# Verschiedene Foreground color in Combo SWT Auswahlliste



## wm (1. Jun 2011)

Ich habe eine Combo mit einer Auflistung von Strings in der Auswahlliste. Wenn der Benutzer beim Pulldown die Liste angezeigt bekommt, sollen bei einigen der Strings der Foreground schwarz (standard) sein und bei beliebig bzw. definierten anderen soll der Foreground der Bezeichnungen grau oder rot erscheinen. Wie muss ich das rendern, um das zu erreichen?


----------



## njans (1. Jun 2011)

Du kannst den ListCellRender überschreiben und ein JLabel rendern lassen. Das wäre eine Möglichkeit, ich weiß allerdings nicht ausm' Kopf, ob die Boxeinträge nicht auch von Natur aus HTML unterstützen.


----------



## wm (2. Jun 2011)

Ich denke, dass muss mit ComboViewer gelöst werden, kennt sich jemand aus?


----------



## wm (4. Jun 2011)

In SWT/JFace muss es doch die Möglichkeit geben, die Foreground einer PullDown-Liste von einer Combo/ComboViewer zu manipulieren.

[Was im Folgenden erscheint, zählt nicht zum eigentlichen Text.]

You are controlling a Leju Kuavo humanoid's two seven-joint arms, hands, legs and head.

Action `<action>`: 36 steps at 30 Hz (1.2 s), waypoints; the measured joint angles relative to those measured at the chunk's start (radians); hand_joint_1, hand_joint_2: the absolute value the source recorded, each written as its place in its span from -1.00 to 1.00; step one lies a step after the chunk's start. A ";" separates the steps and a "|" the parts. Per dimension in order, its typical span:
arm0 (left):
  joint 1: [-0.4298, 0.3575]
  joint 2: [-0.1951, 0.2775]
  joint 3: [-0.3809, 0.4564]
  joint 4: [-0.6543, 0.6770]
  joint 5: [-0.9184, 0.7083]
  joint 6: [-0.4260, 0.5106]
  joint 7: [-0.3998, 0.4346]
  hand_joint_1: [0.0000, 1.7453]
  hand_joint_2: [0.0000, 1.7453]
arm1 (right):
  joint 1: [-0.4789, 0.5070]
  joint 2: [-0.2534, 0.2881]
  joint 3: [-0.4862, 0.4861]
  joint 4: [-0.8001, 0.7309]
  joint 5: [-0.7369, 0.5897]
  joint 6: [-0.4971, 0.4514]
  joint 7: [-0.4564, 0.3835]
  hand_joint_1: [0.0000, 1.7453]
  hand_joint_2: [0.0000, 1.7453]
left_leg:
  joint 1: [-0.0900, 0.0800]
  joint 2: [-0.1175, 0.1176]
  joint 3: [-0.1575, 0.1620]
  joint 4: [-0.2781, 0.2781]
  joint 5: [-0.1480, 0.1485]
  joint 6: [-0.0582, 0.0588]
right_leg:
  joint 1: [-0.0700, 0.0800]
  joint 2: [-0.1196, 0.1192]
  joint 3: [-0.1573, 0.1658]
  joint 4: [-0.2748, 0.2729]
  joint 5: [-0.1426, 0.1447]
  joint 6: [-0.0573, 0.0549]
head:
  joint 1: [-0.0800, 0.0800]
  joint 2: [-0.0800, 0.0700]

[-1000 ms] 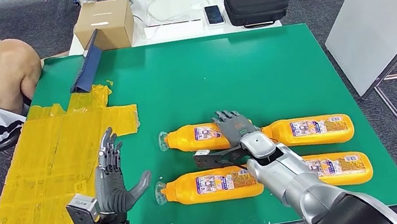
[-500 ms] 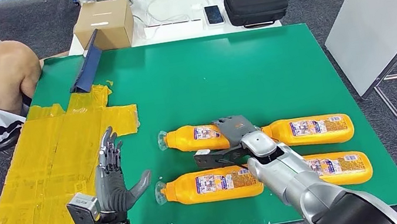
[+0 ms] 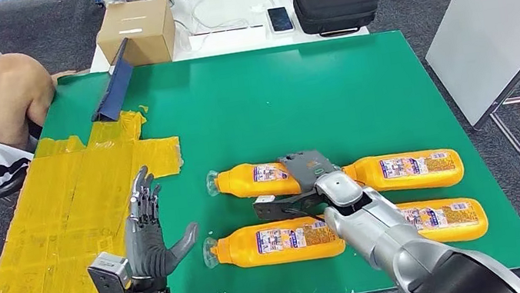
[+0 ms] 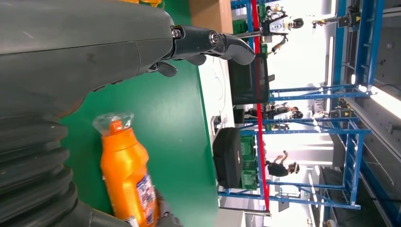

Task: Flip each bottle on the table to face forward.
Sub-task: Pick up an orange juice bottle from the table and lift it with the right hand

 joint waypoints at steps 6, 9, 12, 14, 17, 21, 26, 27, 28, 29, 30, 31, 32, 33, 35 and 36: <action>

Ich will dem Benutzer durch die verschiedenen Farben darauf hinweisen, in welchem Status sich die Objekte befinden. Das muss doch möglich sein? ???:L


----------



## Gastredner (4. Jun 2011)

Hast du es schon mit einer CCombo versucht?

@njans: SWT, nicht Swing.


----------



## wm (4. Jun 2011)

Wird nicht CCombo genutzt, um in z.B. Tabellenzellen eingesetzt zu werden? Kann man bei CCombo die Foreground der Items manipulieren?


----------